__Work to complete__
Please reproduce, exactly as given, the lines running from the start of the data to the line containing "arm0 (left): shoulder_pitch", inclusive, and omit the pictures.

START Data

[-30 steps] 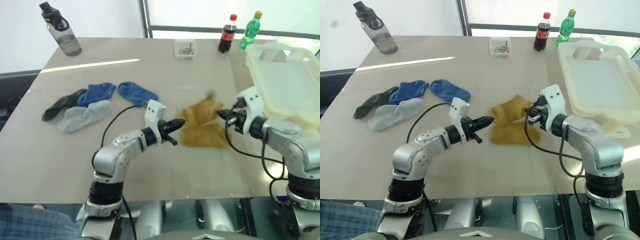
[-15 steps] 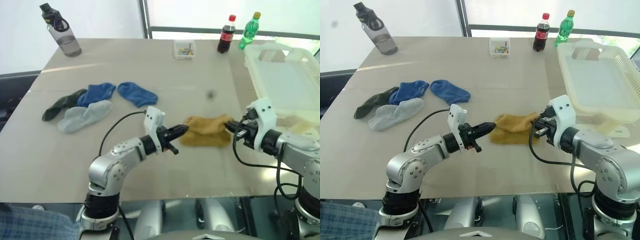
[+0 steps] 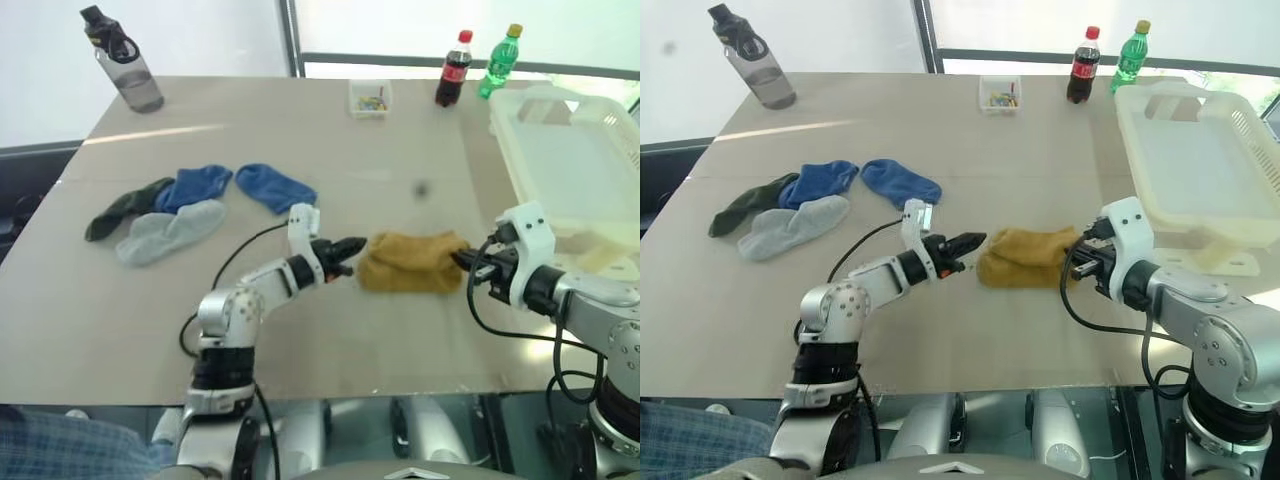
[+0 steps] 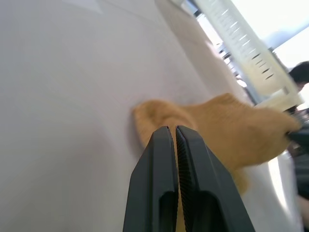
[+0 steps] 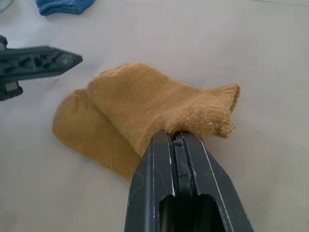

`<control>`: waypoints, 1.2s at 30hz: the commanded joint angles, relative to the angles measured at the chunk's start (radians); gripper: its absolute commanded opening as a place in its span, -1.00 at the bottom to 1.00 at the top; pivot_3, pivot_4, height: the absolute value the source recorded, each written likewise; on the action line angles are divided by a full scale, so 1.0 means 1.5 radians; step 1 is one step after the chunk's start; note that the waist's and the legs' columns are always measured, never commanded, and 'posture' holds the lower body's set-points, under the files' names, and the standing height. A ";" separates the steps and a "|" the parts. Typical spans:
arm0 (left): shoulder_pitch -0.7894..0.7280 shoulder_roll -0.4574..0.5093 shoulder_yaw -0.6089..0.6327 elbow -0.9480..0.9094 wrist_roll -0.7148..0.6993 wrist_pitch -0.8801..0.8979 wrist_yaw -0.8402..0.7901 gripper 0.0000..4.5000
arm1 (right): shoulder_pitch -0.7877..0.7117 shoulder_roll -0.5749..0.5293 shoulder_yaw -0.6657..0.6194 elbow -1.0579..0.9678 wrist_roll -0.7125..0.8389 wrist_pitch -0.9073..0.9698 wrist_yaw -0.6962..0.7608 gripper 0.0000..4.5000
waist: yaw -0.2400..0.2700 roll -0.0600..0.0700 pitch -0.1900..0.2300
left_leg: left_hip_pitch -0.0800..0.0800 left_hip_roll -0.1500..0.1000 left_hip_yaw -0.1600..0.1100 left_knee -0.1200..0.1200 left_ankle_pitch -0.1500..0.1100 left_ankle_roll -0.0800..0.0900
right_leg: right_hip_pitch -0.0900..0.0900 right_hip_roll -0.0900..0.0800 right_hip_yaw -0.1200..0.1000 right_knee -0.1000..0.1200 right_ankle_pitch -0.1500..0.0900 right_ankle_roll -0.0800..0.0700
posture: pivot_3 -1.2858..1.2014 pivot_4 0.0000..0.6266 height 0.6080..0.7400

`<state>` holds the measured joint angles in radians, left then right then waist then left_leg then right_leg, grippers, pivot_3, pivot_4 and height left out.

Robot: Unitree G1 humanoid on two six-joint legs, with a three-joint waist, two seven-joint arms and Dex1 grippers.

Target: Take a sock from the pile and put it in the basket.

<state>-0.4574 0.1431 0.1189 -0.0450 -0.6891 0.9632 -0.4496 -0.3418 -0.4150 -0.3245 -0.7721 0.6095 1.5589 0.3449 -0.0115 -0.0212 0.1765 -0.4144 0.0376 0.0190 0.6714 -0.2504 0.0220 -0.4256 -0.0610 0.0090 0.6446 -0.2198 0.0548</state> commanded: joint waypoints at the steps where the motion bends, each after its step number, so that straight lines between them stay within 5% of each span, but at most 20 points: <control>1: -0.012 0.003 0.003 0.009 -0.020 0.020 -0.012 -0.90 | -0.001 0.002 -0.003 -0.024 0.003 -0.014 -0.005 -1.00 | -0.002 0.000 0.000 | 0.000 0.000 0.000 0.000 0.000 0.000 | 0.000 0.000 0.000 0.000 0.000 0.000 | 0.03 -0.52 1.00; 3: -0.017 0.005 -0.002 0.016 -0.020 0.031 -0.010 -0.90 | 0.001 0.003 -0.003 -0.025 0.002 -0.016 -0.007 -1.00 | -0.001 0.000 0.000 | 0.000 0.000 0.000 0.000 0.000 0.000 | 0.000 0.000 0.000 0.000 0.000 0.000 | 0.03 -0.52 1.00; 7: -0.024 0.010 -0.008 0.027 0.001 0.028 0.005 -0.31 | 0.005 0.005 -0.003 -0.027 0.000 -0.020 -0.011 -1.00 | -0.001 0.000 0.000 | 0.000 0.000 0.000 0.000 0.000 0.000 | 0.000 0.000 0.000 0.000 0.000 0.000 | 0.03 -0.52 1.00; 29: -0.063 -0.008 -0.053 0.102 0.041 0.024 -0.017 -0.31 | 0.009 0.022 0.007 -0.028 0.001 -0.042 -0.031 -1.00 | 0.001 0.000 0.000 | 0.000 0.000 0.000 0.000 0.000 0.000 | 0.000 0.000 0.000 0.000 0.000 0.000 | 0.03 -0.52 1.00; 33: -0.064 -0.010 -0.048 0.103 0.040 0.022 -0.016 -0.97 | 0.009 0.022 0.008 -0.028 0.002 -0.045 -0.033 -1.00 | 0.000 0.000 0.000 | 0.000 0.000 0.000 0.000 0.000 0.000 | 0.000 0.000 0.000 0.000 0.000 0.000 | 0.03 -0.52 1.00; 36: -0.064 -0.009 -0.045 0.103 0.039 0.022 -0.020 -0.97 | 0.008 0.023 0.011 -0.026 0.002 -0.048 -0.035 -1.00 | 0.000 0.000 0.000 | 0.000 0.000 0.000 0.000 0.000 0.000 | 0.000 0.000 0.000 0.000 0.000 0.000 | 0.03 -0.52 1.00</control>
<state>-0.5475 0.1304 0.0478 0.1193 -0.6226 0.9964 -0.4708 -0.3252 -0.3824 -0.3014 -0.7729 0.6043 1.5115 0.2960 -0.0115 -0.0209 0.1761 -0.4139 0.0375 0.0190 0.6711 -0.2504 0.0220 -0.4256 -0.0609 0.0092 0.6451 -0.2198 0.0548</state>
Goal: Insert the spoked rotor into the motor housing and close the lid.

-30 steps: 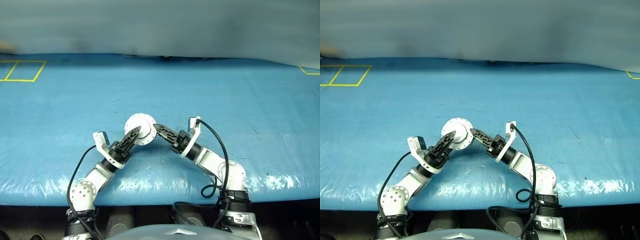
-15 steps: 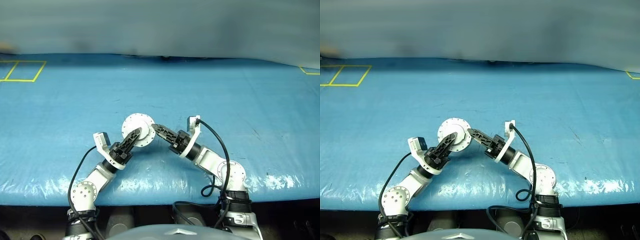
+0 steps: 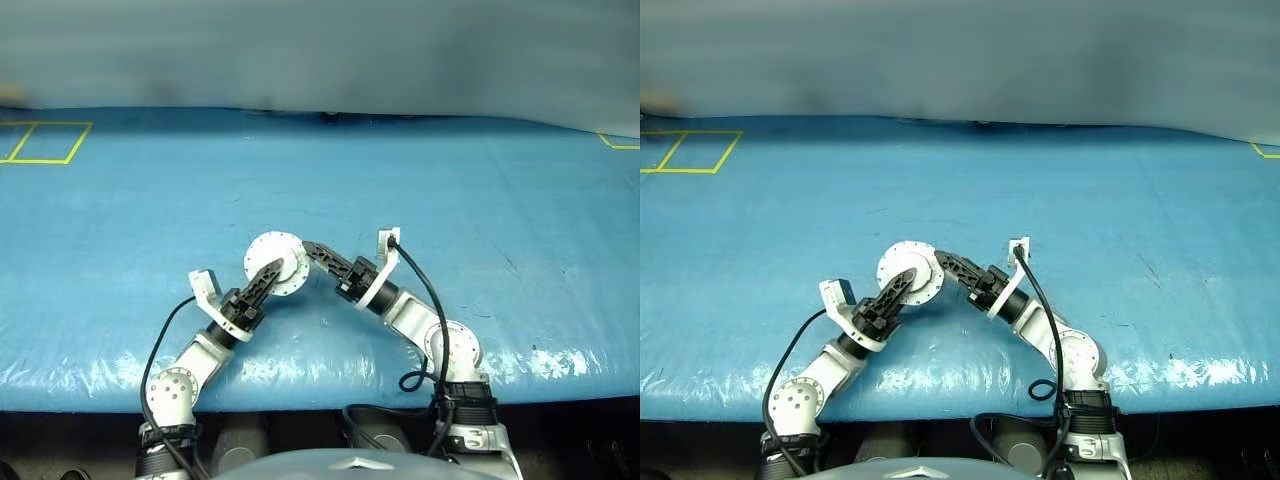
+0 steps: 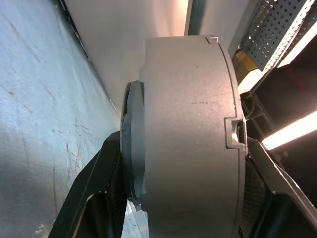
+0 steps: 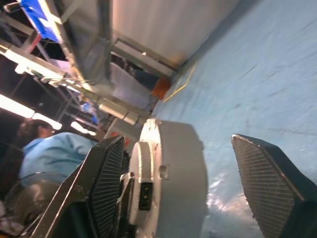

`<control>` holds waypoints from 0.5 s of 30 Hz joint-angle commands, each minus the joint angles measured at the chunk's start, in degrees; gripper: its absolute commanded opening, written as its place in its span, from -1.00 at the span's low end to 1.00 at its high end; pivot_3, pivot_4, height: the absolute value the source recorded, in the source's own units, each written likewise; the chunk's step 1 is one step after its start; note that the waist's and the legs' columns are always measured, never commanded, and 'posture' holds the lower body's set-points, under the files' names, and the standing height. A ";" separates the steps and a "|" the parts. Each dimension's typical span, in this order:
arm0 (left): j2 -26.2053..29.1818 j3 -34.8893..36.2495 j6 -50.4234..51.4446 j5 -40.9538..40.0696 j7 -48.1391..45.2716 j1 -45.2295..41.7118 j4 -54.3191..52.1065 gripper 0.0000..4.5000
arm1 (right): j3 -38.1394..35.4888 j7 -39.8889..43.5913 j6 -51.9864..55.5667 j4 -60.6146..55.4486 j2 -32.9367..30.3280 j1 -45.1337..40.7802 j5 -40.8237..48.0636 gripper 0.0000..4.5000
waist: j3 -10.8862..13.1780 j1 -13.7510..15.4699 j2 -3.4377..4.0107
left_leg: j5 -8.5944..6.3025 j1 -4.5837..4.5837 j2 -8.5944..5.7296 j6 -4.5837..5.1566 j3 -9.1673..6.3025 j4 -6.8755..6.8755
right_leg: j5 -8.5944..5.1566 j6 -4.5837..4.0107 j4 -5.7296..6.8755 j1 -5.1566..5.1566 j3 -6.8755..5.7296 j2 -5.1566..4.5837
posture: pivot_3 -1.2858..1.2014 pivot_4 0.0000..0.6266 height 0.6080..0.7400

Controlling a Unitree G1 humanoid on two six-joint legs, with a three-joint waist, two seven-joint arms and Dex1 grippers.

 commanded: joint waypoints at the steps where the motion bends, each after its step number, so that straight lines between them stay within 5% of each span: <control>1: -0.97 3.36 -5.25 0.39 1.58 0.13 -2.18 0.05 | -1.88 -0.59 -4.73 0.54 -0.16 -1.61 -2.60 0.53 | 0.00 0.05 0.00 | 0.00 0.00 0.00 0.00 0.01 0.02 | 0.01 0.01 0.00 0.00 0.01 0.00 | 0.03 -0.52 1.00; 7: -2.20 8.34 -9.36 -0.61 6.66 -1.20 -1.50 0.05 | -1.37 -0.05 -6.55 1.03 -0.63 -1.40 -5.00 0.53 | 0.00 0.12 0.00 | 0.00 0.00 0.00 0.00 0.00 0.00 | 0.01 0.00 0.00 0.00 0.01 0.00 | 0.03 -0.52 1.00; 15: -3.50 13.59 -17.10 4.30 21.57 -14.09 8.18 0.05 | 0.38 -0.02 -8.10 2.01 -0.03 -1.31 -8.54 0.53 | -0.01 0.77 -0.04 | 0.03 0.00 -0.08 -0.04 -0.02 0.21 | 0.14 0.18 -0.04 0.16 0.03 -0.03 | 0.03 -0.52 1.00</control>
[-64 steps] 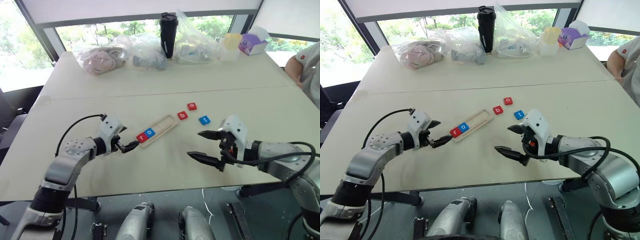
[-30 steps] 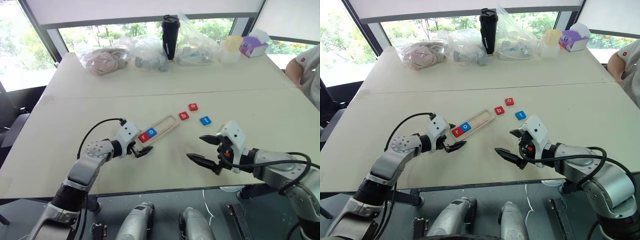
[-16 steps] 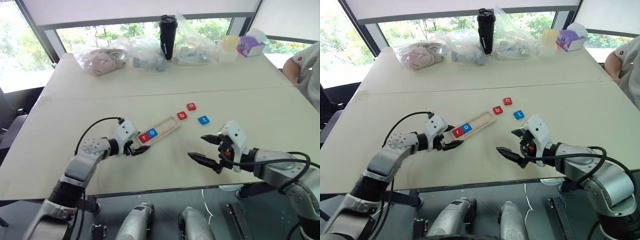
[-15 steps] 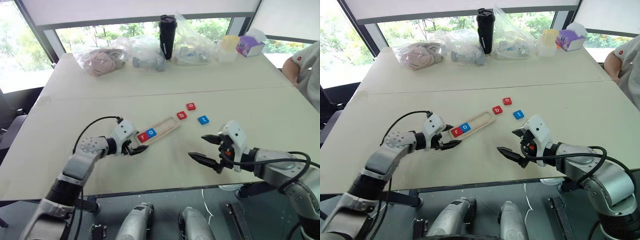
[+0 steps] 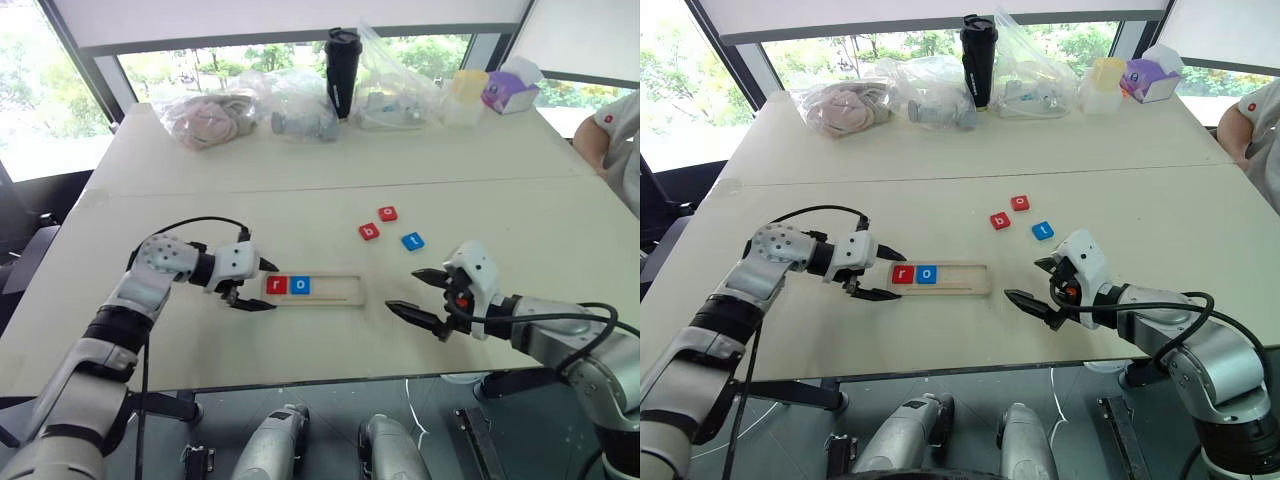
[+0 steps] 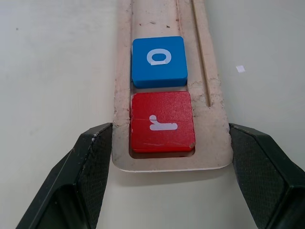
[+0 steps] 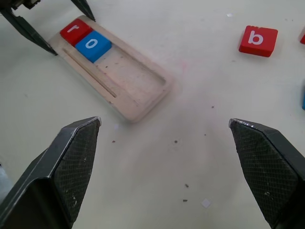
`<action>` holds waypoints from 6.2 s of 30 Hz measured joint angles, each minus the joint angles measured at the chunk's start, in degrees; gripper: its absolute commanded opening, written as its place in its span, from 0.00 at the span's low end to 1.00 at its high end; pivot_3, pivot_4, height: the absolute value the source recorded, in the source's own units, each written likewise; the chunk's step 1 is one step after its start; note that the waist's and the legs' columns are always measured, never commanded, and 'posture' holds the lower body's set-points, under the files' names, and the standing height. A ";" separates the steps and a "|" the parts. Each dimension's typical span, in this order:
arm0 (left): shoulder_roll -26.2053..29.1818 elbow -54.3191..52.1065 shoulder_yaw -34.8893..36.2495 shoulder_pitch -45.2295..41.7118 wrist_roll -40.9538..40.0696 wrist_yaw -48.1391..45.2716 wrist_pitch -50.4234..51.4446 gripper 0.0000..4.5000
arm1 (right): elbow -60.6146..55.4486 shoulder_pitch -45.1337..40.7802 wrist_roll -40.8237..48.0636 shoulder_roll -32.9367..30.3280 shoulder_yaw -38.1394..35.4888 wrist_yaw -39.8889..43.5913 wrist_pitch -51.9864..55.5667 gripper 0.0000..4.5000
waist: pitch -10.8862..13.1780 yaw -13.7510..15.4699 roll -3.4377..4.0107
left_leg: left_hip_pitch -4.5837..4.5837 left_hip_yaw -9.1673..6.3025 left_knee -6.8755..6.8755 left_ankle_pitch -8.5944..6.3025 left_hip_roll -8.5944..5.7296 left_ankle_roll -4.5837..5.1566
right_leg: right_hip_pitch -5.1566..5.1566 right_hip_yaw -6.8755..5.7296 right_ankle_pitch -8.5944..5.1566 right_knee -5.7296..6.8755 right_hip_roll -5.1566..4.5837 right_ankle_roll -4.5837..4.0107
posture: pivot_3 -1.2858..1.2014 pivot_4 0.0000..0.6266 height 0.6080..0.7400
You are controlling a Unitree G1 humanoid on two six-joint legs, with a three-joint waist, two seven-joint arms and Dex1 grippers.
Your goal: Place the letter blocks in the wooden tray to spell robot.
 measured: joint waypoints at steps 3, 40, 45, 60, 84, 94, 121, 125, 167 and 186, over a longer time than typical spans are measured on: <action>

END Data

__Result below__
[-30 steps] 
[-15 steps] 
[+0 steps] 
[+0 steps] 
[+0 steps] 

`<control>`: waypoints, 1.2s at 30hz: the commanded joint angles, relative to the angles measured at the chunk's start (radians); gripper: its absolute commanded opening as a place in its span, -1.00 at the bottom to 1.00 at the top; pivot_3, pivot_4, height: the absolute value the source recorded, each written likewise; on the action line angles are divided by a full scale, so 1.0 means 1.5 radians; step 1 is one step after the chunk's start; note that the waist's and the legs' columns are always measured, never commanded, and 'posture' holds the lower body's set-points, under the files' names, and the standing height. A ";" separates the steps and a "|" the parts. Typical spans:
arm0 (left): shoulder_pitch -0.7894..0.7280 shoulder_roll -0.4574..0.5093 shoulder_yaw -0.6089..0.6327 elbow -0.9480..0.9094 wrist_roll -0.7148..0.6993 wrist_pitch -0.8801..0.8979 wrist_yaw -0.8402..0.7901 gripper 0.0000..4.5000

No more output will be produced.